Brass Techniques and Pedagogy is intended to serve as a guide for the band music educator. The text is written with the non-brass playing music education student in mind and focuses on developing beginning levels of brass technique alongside a more expansive understanding of brass fundamentals and pedagogy. While a basic level of technical proficiency will be developed throughout this text, the ability to teach beginning to intermediate brass players effectively with sound pedagogy is the primary purpose of this text.
Brass instruments include a broad family dating back thousands of years in nearly every major culture of the world. The term brass is somewhat deceptive, as brass instruments can be made of any hard material, including animal horn in the Hebrew shofar, termite-carved eucalyptus for the Aboriginal didgeridoo, snail shell for the conch, spruce in the Swiss alphorn, and PVC in the modern-day P-Bone.
There is one element that characterizes all brass instruments. Unlike other families of instruments, the sound of the instrument initiates from the human body, specifically, the vibration of the lips as air passes between them.
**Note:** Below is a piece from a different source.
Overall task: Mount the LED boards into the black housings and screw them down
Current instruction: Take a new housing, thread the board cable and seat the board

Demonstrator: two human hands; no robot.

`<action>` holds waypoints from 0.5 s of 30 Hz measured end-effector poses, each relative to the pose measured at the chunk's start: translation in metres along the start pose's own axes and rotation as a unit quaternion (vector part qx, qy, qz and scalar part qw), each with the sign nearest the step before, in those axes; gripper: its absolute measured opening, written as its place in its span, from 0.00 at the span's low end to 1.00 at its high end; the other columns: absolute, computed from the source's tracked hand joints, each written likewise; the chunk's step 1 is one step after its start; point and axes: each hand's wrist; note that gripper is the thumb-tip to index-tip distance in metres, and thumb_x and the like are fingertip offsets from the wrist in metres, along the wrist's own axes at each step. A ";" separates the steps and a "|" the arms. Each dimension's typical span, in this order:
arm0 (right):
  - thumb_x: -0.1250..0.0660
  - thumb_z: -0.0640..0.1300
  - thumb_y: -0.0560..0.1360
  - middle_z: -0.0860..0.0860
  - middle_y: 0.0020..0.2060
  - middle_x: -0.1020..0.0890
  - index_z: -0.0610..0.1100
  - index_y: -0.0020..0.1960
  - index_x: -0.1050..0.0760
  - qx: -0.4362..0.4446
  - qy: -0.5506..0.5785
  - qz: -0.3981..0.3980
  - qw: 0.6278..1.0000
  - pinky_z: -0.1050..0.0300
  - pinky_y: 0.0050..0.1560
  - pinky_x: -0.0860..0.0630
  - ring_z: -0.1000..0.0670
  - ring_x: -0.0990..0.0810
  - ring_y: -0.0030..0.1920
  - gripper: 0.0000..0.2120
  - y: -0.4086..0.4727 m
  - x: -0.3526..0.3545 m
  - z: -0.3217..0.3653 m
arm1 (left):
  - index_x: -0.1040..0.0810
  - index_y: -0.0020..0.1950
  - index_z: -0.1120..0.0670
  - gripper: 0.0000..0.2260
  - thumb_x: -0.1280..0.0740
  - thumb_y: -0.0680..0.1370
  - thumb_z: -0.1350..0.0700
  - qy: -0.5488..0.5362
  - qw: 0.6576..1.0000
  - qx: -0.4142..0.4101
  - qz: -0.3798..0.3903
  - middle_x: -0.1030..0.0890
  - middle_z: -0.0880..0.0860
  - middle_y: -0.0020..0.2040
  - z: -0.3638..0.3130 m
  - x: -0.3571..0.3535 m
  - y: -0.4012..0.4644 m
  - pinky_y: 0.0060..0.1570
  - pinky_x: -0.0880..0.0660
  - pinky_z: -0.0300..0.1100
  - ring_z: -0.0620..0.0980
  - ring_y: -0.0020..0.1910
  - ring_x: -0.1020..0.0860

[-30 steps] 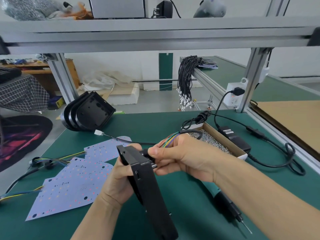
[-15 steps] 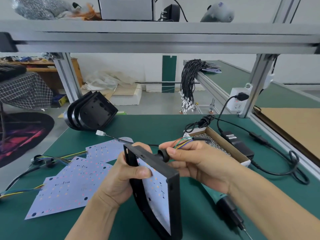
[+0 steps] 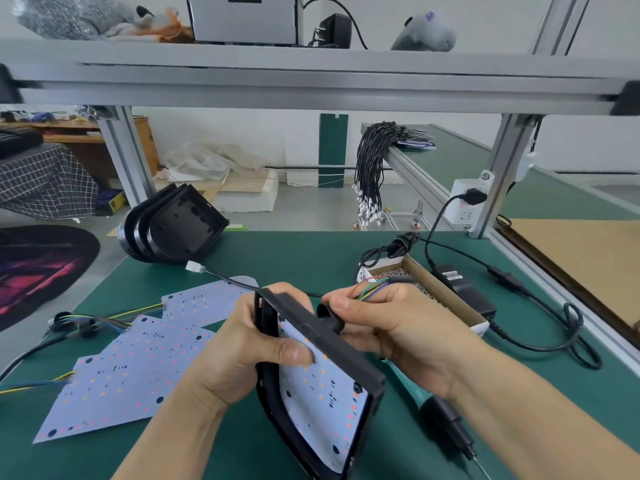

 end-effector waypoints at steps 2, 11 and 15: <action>0.29 0.43 0.64 0.43 0.39 0.16 0.37 0.44 0.18 -0.005 0.003 0.012 1.000 0.62 0.38 0.21 0.50 0.16 0.37 0.12 -0.001 0.002 0.001 | 0.20 0.35 0.53 0.12 0.26 0.55 0.63 0.000 1.000 0.000 -0.001 0.23 0.50 0.29 -0.001 0.000 0.000 0.31 0.28 0.33 0.46 0.28 0.25; 0.30 0.40 0.65 0.45 0.38 0.15 0.38 0.45 0.16 -0.003 -0.012 0.049 0.999 0.64 0.38 0.21 0.53 0.16 0.38 0.10 -0.002 0.010 0.008 | 0.20 0.34 0.52 0.11 0.27 0.56 0.64 -0.012 1.000 0.007 -0.002 0.23 0.48 0.28 -0.001 -0.002 0.000 0.31 0.29 0.32 0.45 0.27 0.25; 0.30 0.42 0.65 0.45 0.41 0.15 0.39 0.46 0.17 0.008 -0.038 0.035 0.999 0.64 0.38 0.22 0.52 0.16 0.39 0.12 -0.003 0.005 0.005 | 0.20 0.34 0.53 0.11 0.27 0.56 0.65 -0.031 0.999 0.007 -0.008 0.22 0.50 0.29 0.000 -0.003 0.000 0.32 0.28 0.33 0.47 0.28 0.24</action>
Point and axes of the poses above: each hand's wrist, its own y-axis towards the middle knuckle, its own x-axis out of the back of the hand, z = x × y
The mouthpiece serves as a collector of this buzzed sound, and the body of the instrument amplifies and clarifies this timbre to create what we characterize as a brass sound.
This shared trait allows brass instruments to share many characteristics in terms of their technique. All brass instruments use the same overtone series, which dictates how the instrument is manipulated in performance. All valved or rotored brass instruments (all standard band and orchestral brass except the trombone) also utilize the same fingering systems. These commonalities allow for an ease of concept transfer between brass instruments. In essence, once you learn the concepts for playing one brass instrument, you can easily transfer those ideas to other brass instruments.
As a music educator, you can use these similarities to help you to teach your students. While each instrument has its own details and challenges, many of the concepts are transferable. Throughout this text, an emphasis will be placed on these similarities which you can use to diagnose problems, propose solutions, and provide quality instruction. Specifically, two concepts will be returned to over and over:
Air is critical for all brass playing. It should be free flowing and relaxed, starting from deep in the torso. When breathing as a brass player, it is critical that the throat is open and that the breath is deep. On the exhale, brass players focus on steady air usage supported by core muscles.